▶ **WHAT YOU SHOULD DO**: Restate the following data in its entirety, word for word and without images.

==== MATERIAL PROVIDED ====

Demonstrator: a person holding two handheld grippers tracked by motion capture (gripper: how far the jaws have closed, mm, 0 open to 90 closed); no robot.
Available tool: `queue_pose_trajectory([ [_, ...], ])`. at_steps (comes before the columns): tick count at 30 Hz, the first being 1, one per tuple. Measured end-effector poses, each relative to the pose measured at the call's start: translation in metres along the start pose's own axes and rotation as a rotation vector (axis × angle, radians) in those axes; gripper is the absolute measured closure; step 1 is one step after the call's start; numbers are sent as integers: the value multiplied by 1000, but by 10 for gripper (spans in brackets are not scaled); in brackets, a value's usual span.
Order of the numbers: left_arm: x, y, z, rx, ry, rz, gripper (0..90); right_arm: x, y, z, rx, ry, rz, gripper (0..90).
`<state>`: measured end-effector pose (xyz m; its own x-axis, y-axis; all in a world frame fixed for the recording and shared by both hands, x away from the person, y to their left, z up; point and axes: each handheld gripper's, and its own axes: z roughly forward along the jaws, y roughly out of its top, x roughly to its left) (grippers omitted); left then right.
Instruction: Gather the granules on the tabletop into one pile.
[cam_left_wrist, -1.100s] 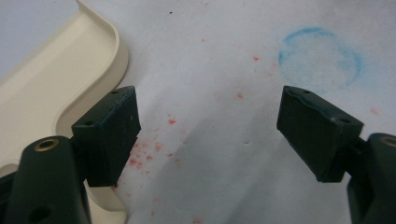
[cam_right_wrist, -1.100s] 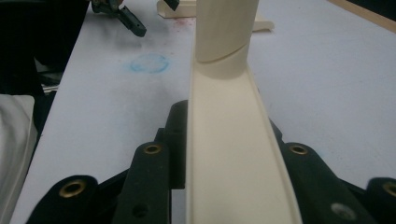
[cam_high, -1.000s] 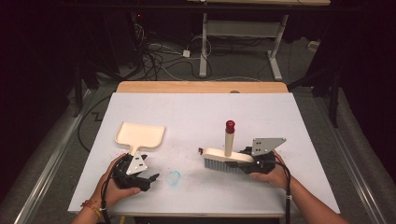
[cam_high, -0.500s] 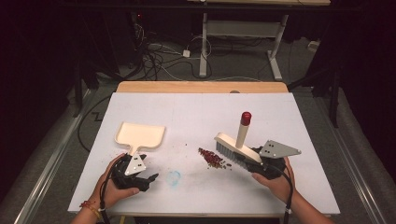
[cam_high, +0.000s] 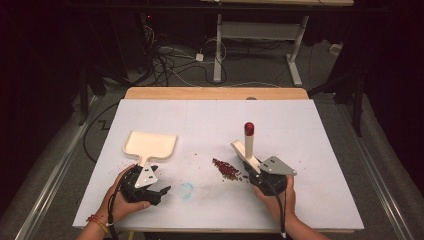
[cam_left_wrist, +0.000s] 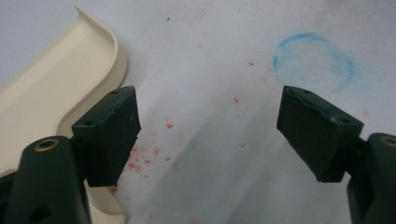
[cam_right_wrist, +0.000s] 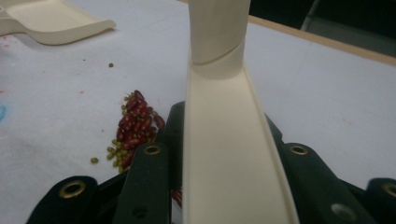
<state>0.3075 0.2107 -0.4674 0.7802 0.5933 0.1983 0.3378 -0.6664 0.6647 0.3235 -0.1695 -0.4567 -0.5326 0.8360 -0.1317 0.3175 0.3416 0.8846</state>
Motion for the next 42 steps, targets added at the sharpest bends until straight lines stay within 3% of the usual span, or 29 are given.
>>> queue_pose_trajectory([
  [5,-1,0,0,1,-2,0,205,12,6,12,-9,-4,-5,679],
  [12,-1,0,0,2,-4,4,206,16,15,19,-28,6,20,679],
  [19,0,-1,-1,-3,-1,-1,206,1,28,4,-69,12,57,679],
  [30,-1,0,-2,-3,1,9,207,-26,4,-15,46,-80,41,679],
  [34,-1,1,0,1,-4,11,207,-15,2,-15,44,-62,41,679],
  [42,-2,3,2,10,-12,23,214,29,13,9,5,-36,0,679],
])
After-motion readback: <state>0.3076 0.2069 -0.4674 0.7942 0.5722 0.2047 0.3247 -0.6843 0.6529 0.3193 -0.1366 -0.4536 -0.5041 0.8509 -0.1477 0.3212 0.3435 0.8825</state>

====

▶ **EXPECTED OUTPUT**:
Demonstrator: a person holding two handheld grippers tracked by motion capture (gripper: how far the jaws have closed, mm, 0 open to 90 closed); no robot.
Available tool: `queue_pose_trajectory([ [_, ...], ])`. at_steps (comes before the columns): tick count at 30 Hz, the first being 1, one per tuple. Measured end-effector poses, each relative to the pose measured at the call's start: translation in metres along the start pose's own axes and rotation as a rotation vector (axis × angle, radians) in those axes; gripper is the absolute measured closure; step 1 is one step after the call's start; numbers are sent as integers: the value multiplied by 1000, but by 10 for gripper (spans in brackets are not scaled); in brackets, a value's usual span.
Order of the numbers: left_arm: x, y, z, rx, ry, rz, gripper (0..90); right_arm: x, y, z, rx, ry, rz, gripper (0..90).
`<state>`: measured end-effector pose (xyz m; its own x-axis, y-axis; all in a world frame fixed for the recording and shared by both hands, x away from the person, y to their left, z up; point and axes: each handheld gripper's, and its own axes: z roughly forward along the jaws, y roughly out of its top, x roughly to its left) (grippers omitted); left then right.
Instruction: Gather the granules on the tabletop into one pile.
[cam_left_wrist, -1.100s] 
[cam_right_wrist, -1.100s] 
[cam_high, -1.000s] 
[cam_high, -0.500s] 
[cam_high, +0.000s] 
[cam_left_wrist, +0.000s] 
[cam_right_wrist, +0.000s] 
<state>0.3075 0.2107 -0.4674 0.7802 0.5933 0.1983 0.3378 -0.6664 0.6647 0.3235 -0.1695 -0.4567 -0.5326 0.8360 -0.1317 0.3175 0.3416 0.8846</state>
Motion for the next 42 steps, targets added at the sharpest bends until straight lines stay within 3% of the usual span, or 29 are given.
>>> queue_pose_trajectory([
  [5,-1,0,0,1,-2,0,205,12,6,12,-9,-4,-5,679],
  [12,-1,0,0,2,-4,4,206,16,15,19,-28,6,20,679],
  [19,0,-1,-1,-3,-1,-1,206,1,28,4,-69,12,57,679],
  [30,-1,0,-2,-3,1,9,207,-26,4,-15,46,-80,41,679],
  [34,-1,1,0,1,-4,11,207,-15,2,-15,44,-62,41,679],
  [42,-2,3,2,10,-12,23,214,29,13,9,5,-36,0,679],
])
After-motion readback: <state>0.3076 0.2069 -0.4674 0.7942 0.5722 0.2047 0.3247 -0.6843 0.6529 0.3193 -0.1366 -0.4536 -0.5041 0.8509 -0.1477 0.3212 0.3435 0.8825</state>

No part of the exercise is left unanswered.